Cuando permitimos un contacto íntimo y profundo con la inteligencia o principio que se encuentra en el núcleo del Ser, comprendemos que este mismo principio también está en el núcleo de todos los Seres y que únicamente cuando una persona se abre a esta Luz ejerce la consciencia y obra apropiadamente. Esta inteligencia que está en el núcleo más profundo del propio Ser, de los demás Seres y del Universo. Esta fuente es Dios, que es el origen de toda consciencia, energía y materia. El acto de la Creación es el proceso por el cual se organiza y se administra la consciencia, energía y materia.

Casi todos hemos tenido la oportunidad de entrar en este lugar, aunque sólo haya sido durante una fracción de segundo. De esta fuente, de la que brotan energías poderosísimas, surge la inteligencia. Cuando entramos en este lugar la inteligencia se purifica, se hace más clara, y nos beneficiamos extraordinariamente mental, emocional y físicamente. Entonces se modifica nuestra percepción de la vida, pues se acrecienta la consciencia y nos impulsa a obrar adecuadamente.

Sólo mediante la atención se puede entrar en este “punto” y permanecer cada vez más tiempo en él. Únicamente así se superan completamente las viejas estructuras de la mente y se reorganiza la psique llevándola a un nivel mucho más enriquecedor y elevado.

“Beber” de la fuente de la consciencia y del poder significa transformarnos, equilibrarnos y relacionarnos mejor con nosotros mismos y con nuestros semejantes. Por ser el punto de unión con “lo Otro”, la puerta de acceso hacia la dimensión en donde cesa el ego, la ignorancia y el dolor, le llamamos simbólicamente “la fuente de la consciencia”.

Permitir que broten en nosotros las aguas de esta fuente de consciencia nos proporciona paz, claridad e integración; limpia, ordena y disuelve las latencias nocivas del subconsciente y nos procura libertad interior. Es como si nos diéramos un baño en el inmaculado espacio sin límites, conectando con la energía que anima y penetra a todos los seres animados e inanimados. En la medida en que vamos entrando en ese "lugar" y nos conectamos mejor con él más nos impulsa a mantenernos ecuánimes y desapegados, firmemente establecidos en la energía del que observa sin ser alterado por los procesos externos o los propios procesos psicofísicos, que siempre son fluidos e impermanentes. Esa potencia, que podemos recobrar siempre mediante el acceso a este espacio de quietud, hace que experimentemos una actitud interior más lúcida, atinada e inquebrantable.
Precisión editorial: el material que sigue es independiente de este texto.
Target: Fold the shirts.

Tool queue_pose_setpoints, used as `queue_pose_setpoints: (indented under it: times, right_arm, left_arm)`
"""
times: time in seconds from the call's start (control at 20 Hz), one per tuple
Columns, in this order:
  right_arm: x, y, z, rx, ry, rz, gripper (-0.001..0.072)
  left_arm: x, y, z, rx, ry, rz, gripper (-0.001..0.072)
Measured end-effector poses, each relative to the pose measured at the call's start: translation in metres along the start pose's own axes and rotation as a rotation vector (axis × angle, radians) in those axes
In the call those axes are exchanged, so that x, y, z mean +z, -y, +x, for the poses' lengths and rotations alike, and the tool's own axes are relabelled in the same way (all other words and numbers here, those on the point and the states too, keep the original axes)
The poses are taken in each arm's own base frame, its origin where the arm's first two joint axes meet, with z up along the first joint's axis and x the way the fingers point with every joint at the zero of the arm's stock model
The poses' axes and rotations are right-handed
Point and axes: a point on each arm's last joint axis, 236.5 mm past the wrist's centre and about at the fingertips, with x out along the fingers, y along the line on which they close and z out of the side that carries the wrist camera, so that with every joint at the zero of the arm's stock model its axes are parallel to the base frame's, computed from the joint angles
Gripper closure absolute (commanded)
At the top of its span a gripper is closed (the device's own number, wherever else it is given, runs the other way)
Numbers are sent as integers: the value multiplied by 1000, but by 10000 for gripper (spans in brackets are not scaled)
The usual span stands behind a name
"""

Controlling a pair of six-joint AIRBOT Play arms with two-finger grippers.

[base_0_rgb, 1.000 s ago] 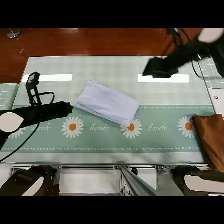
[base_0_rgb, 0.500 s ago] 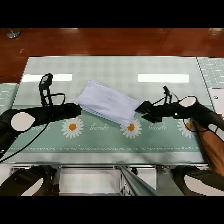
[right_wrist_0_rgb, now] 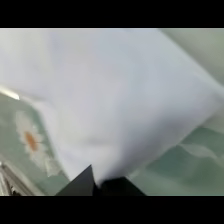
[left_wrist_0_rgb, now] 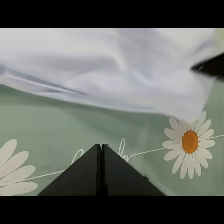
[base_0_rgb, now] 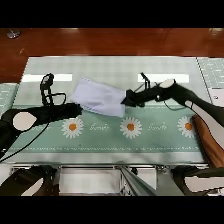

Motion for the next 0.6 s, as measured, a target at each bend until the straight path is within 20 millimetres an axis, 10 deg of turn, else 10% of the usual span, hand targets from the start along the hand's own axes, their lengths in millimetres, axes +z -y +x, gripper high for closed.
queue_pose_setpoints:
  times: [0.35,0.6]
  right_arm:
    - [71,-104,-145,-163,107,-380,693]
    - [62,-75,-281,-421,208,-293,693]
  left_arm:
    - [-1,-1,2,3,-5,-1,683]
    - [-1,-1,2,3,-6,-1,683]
Más allá de la confusión que origina la mente se haya este espacio límpido y transpersonal. Cada vez que se conecta con este punto de quietud algo se modifica en uno y se da un paso en el camino espiritual. Pero incluso aquellos que no tengan perspectivas espirituales encontrarán un gran beneficio en beber la energía de calma profunda, claridad y reposo que proporciona ese "lugar".

Es necesario conectar con ese ángulo de quietud que nos hace conscientes y nos impulsa a obrar adecuadamente. Entrar en este “lugar” significa transformarnos, situarnos en nuestro eje de equilibrio, ser conscientes y relacionarnos adecuadamente con nosotros mismos y con los demás. Es un punto de quietud, porque es el punto de confluencia entre lo “humano” y lo “divino”, el ojo de buey hacia lo Otro, hacia aquello en donde cesa el ego, la avidez, la aversión y el autoengaño.